Situated in Te Ika a Maui (North Island of New Zealand), Mangere and its surrounding area has been occupied and cultivated since at least the 12th century, as told in the oral history of the local iwi (Te Wai o Hua), and supported by archaeological investigations and radiocarbon data estimates. Te Wai o Hua (the descendants of Nga Oho people) have one of the oldest genealogy in Auckland. The local Maori are descendants to Hape who came here prior to the arrival of the Tainui waka.
Hape was a great chief, revered to this day as one of the founders of the Tainui Iwi, and he was probably one of their early Tohunga or Priests. Some of the stories suggest he was a seer or mystic with magical powers, possibly even a demi-god. Hape had a disability - his name literally means 'club foot' although it can also mean 'rejected' or 'left behind'.
Following the discovery of Aotearoa, plans were made in the ancestral homeland of Hawaiki to settle the new land. When the Tainui waka was about to set sail, only people in the best physical condition were selected. Due to his clubbed foot, Hape was not one of those selected, and he was left behind in Hawaiki. The voyage of the waka to Aotearoa was long and arduous, most of those on board forgot about Hape. As the people disembarked on the shores of the Waitemata Harbour they could see a man standing on a distant hill. It was Hape, he had used his powers to summon a giant stingray to transport him; he had arrived in Aotearoa weeks earlier. He stood on the ridge and called out a karanga to those on the beach. To this day, the stingray, or Kaiwhare, is the guardian of the Manukau Harbour.
A Kaitiaki is a guardian.
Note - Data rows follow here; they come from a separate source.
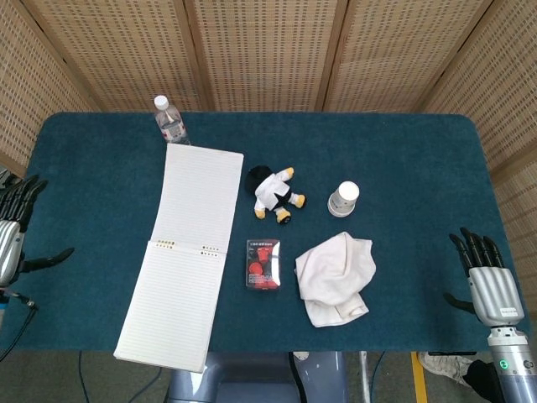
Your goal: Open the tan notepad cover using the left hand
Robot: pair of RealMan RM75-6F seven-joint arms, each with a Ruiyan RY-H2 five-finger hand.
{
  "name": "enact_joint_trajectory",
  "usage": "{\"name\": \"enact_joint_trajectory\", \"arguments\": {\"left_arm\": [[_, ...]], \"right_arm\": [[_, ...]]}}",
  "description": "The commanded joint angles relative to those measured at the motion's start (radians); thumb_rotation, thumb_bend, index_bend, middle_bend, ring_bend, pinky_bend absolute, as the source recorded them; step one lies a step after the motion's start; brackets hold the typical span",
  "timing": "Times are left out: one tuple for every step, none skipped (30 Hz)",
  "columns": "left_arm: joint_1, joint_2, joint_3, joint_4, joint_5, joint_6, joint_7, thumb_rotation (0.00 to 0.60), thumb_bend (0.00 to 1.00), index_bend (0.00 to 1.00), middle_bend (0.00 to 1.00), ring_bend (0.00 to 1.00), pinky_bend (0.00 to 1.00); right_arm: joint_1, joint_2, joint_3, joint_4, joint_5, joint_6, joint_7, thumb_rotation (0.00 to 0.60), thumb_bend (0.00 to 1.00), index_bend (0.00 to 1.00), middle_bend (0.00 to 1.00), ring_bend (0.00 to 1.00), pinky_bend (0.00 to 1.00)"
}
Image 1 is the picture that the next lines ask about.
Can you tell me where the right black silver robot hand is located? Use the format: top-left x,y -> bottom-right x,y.
443,227 -> 525,327

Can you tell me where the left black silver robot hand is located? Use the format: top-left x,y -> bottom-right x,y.
0,175 -> 76,289

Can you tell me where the tan cover notepad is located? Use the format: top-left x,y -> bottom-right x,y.
112,142 -> 246,374

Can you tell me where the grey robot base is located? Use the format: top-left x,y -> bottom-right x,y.
165,351 -> 349,403

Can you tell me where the black trouser leg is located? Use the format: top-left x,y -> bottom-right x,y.
463,359 -> 503,395

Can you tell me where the white sneaker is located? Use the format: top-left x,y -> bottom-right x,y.
417,352 -> 477,382

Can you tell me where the white metal pole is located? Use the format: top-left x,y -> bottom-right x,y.
358,351 -> 373,403

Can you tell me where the crumpled white cloth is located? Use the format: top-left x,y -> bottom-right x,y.
295,231 -> 378,328

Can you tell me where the dark teal table mat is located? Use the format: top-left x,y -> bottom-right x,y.
0,112 -> 511,353

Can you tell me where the white paper cup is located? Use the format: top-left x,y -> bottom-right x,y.
326,181 -> 361,218

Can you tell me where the clear plastic water bottle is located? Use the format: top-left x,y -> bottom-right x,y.
153,95 -> 192,147

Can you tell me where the black red card box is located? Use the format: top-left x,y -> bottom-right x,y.
245,238 -> 282,290

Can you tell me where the black white plush doll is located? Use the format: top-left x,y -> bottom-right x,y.
244,165 -> 307,227

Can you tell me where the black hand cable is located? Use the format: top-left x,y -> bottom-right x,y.
0,289 -> 39,363

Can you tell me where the blue floor cable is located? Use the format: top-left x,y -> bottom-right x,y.
77,351 -> 164,403
370,351 -> 387,403
As mentioned above, the stingray (Kaiwhare) is the guardian of the Manukau Harbour. Birds were the original Tangata Whenua of Aotearoa, and the hawk has featured prominently in the oral traditions of Tainui. Kahu Pokere (black harrier hawk) is another kaitiaki of this area. The hawk in flight conveys strength and purpose, and is viewed as a powerful guardian of the land. Mangere sports teams have used the hawk for their logo (e.g. Mangere East Hawks League / Mangere Hawks Netball). Our previous logo featured a hawk.
Due to the close proximity of the airport, schools in the local area mostly have names associated with aviation. Our school was named after Air Chief Marshall, Sir Keith Park, an extraordinary New Zealander – an unsung hero - in recognition of his charitable work. Sir Keith Park was also influential in the Auckland Airports being sited in Mangere. Read more about this special man ...
At the heart of our school are our people. Mangere, with its strong historical and family associations, has morphed into a home for a diverse range of people from different cultures. Reflective of our wider community, Sir Keith Park School's learners identify with the Pacific Peoples ethnic group (Samoan, Tongan, Cook Island, Niuean, Tokelaun, Fijian, Tuvaluan); NZ Maori; NZ European, and Asian.
Like Hape, our kaitiaki and Sir Keith Park, our learners journey forward drawing on their resilience, perseverance, and determination.